Military and free handouts to big industries like gas and agriculture.


----------



## dysfunction (Aug 15, 2009)

goofyarcher said:


> Just a rattle snak
> 
> thats is what is going on here,, we have hand rain and everything is overgrown, the creek overflowed and sand is on the trail. to avoid the said we ride up on the edge of trail in 10-14 in tall grass. Hot day cool grass. It was very slick do to sand, so i was at walking speed or less, looking back it is what it is, More than likely the snake was hit by the bike and it was just saying backoff. Our snakes tend to be timid, not aggressive. Anitvenmo not sure how much. They said when it quit "growing/spreading" they watched it for 4 or 5 more hours then sent me home. most of the nasty-looking stuff happened the next day. Im am on my way to Doc in an hour see what's up now. Nothing new today and it actually looks much better swelling is good, the bright red is gone, but tissues and little to no feeling. Will know more in a couple hours.


Glad to hear it's heading in the right direction. We often joke that you don't want to be the 3rd bike to hit a snake... because by then it's just pissed. But you just never know.


----------



## Jayem (Jul 16, 2005)

plummet said:


> What a useless third world country to live in...... what do you pay your taxes for if not for health care?


Hypersonic stealth tanks. We have the best hypersonic stealth tanks in the world!


----------



## Shinscrape (5 mo ago)

You may now have superhuman powers.


----------



## ballisticexchris (Jun 14, 2016)

You think a rattlesnake bite is bad? Wait till you are stung by a black widow. 10 times worse and life threatening. I do wish you a speedy recovery though. As long as you have health insurance this is not going to cost you anything more than a small ER co-pay.


----------



## dysfunction (Aug 15, 2009)

ballisticexchris said:


> You think a rattlesnake bite is bad? Wait till you are stung by a black widow. 10 times worse and life threatening.


You're comparing from personal experience?

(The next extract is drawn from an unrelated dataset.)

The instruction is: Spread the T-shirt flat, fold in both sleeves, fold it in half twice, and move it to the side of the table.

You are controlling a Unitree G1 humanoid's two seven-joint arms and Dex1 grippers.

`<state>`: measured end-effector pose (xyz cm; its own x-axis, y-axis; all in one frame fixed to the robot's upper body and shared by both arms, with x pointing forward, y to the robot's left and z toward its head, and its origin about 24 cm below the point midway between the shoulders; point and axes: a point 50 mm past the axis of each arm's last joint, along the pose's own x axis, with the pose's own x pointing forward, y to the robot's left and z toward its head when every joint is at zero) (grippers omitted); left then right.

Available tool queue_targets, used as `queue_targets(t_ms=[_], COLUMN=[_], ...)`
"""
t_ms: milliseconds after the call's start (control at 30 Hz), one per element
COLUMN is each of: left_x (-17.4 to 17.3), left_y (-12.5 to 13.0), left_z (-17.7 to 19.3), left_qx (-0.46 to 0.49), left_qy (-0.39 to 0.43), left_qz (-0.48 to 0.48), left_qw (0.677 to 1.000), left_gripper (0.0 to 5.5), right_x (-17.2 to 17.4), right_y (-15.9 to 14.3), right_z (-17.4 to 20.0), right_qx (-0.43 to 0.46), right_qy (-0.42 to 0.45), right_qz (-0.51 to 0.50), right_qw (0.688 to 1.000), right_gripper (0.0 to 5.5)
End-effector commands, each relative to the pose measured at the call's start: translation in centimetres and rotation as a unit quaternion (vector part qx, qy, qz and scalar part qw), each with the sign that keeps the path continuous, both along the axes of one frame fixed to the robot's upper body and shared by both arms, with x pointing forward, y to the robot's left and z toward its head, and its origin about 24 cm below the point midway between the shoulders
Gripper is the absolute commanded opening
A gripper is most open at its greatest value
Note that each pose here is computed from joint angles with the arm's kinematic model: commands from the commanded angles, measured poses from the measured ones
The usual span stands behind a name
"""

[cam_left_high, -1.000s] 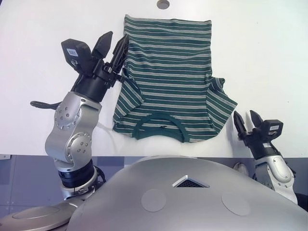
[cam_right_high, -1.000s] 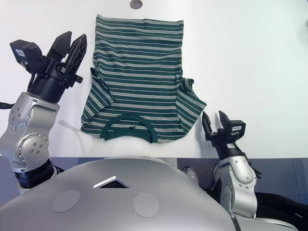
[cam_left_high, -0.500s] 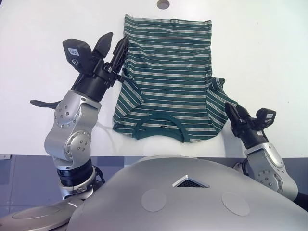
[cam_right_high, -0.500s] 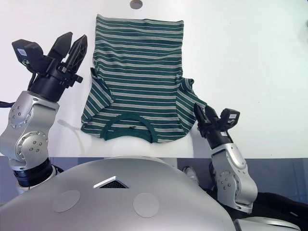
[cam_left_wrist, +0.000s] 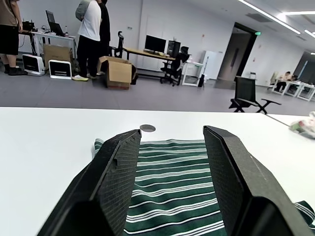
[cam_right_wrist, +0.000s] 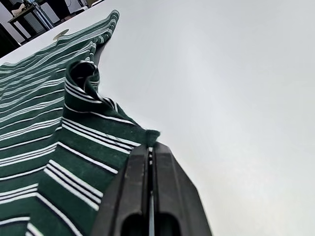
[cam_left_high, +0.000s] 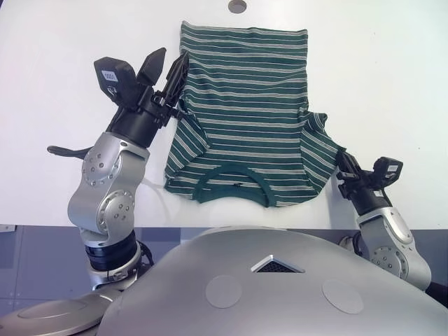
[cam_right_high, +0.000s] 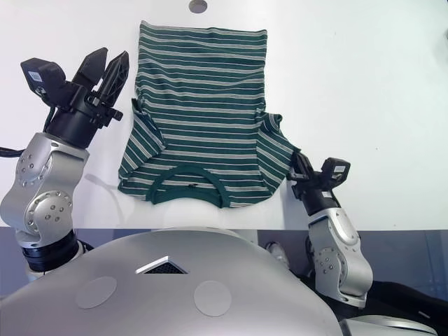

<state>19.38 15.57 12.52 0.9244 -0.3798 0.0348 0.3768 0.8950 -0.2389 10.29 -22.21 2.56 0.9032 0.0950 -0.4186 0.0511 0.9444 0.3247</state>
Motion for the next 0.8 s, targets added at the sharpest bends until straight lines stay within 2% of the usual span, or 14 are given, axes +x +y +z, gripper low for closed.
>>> queue_targets(t_ms=[33, 200, 333, 600, 800], left_x=[-0.7, -1.3, -1.5, -1.6, -1.6], left_y=[-0.4, -0.9, -1.3, -2.2, -3.2], left_z=[0.1, 0.2, 0.2, 0.6, 0.6], left_qx=[-0.003, -0.01, -0.013, -0.032, -0.038], left_qy=[0.006, 0.003, 0.003, -0.013, -0.03], left_qz=[0.0, -0.002, -0.002, 0.012, 0.016], left_qw=[1.0, 1.0, 1.0, 0.999, 0.999], left_gripper=[2.33, 2.33, 2.33, 2.33, 2.33], right_x=[1.2, 1.3, 0.7, 1.7, 3.5], right_y=[0.1, 2.0, 2.8, 2.9, 3.1], right_z=[2.2, 4.6, 5.2, 5.0, 7.4], right_qx=[-0.027, -0.047, -0.028, 0.012, 0.121], right_qy=[-0.051, -0.083, -0.051, 0.017, 0.004], right_qz=[0.062, 0.222, 0.337, 0.435, 0.468], right_qw=[0.996, 0.97, 0.94, 0.9, 0.875], right_gripper=[0.02, 0.02, 0.02, 0.02, 1.37])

more people die from snake bites, btw.


----------



## lsrn (Jan 2, 2021)

ballisticexchris said:


> You think a rattlesnake bite is bad? Wait till you are stung by a black widow. 10 times worse and life threatening. I do wish you a speedy recovery though. As long as you have health insurance this is not going to cost you anything more than a small ER co-pay.


Either one can be life-threatening. I’ve seen both, and the rattlesnake bites looked worse.


----------



## goofyarcher (Jul 12, 2020)

ballisticexchris said:


> You think a rattlesnake bite is bad? Wait till you are stung by a black widow. 10 times worse and life threatening. I do wish you a speedy recovery though. As long as you have health insurance this is not going to cost you anything more than a small ER co-pay.


I very lucky, I am just pretty sure the damage is static now, I go to wound care a wound care Dr in am. to monitor it


----------



## ballisticexchris (Jun 14, 2016)

dysfunction said:


> You're comparing from personal experience?
> 
> more people die from snake bites, btw.


Because more people are bitten by rattlesnakes.



lsrn said:


> Either one can be life-threatening. I’ve seen both, and the rattlesnake bites looked worse.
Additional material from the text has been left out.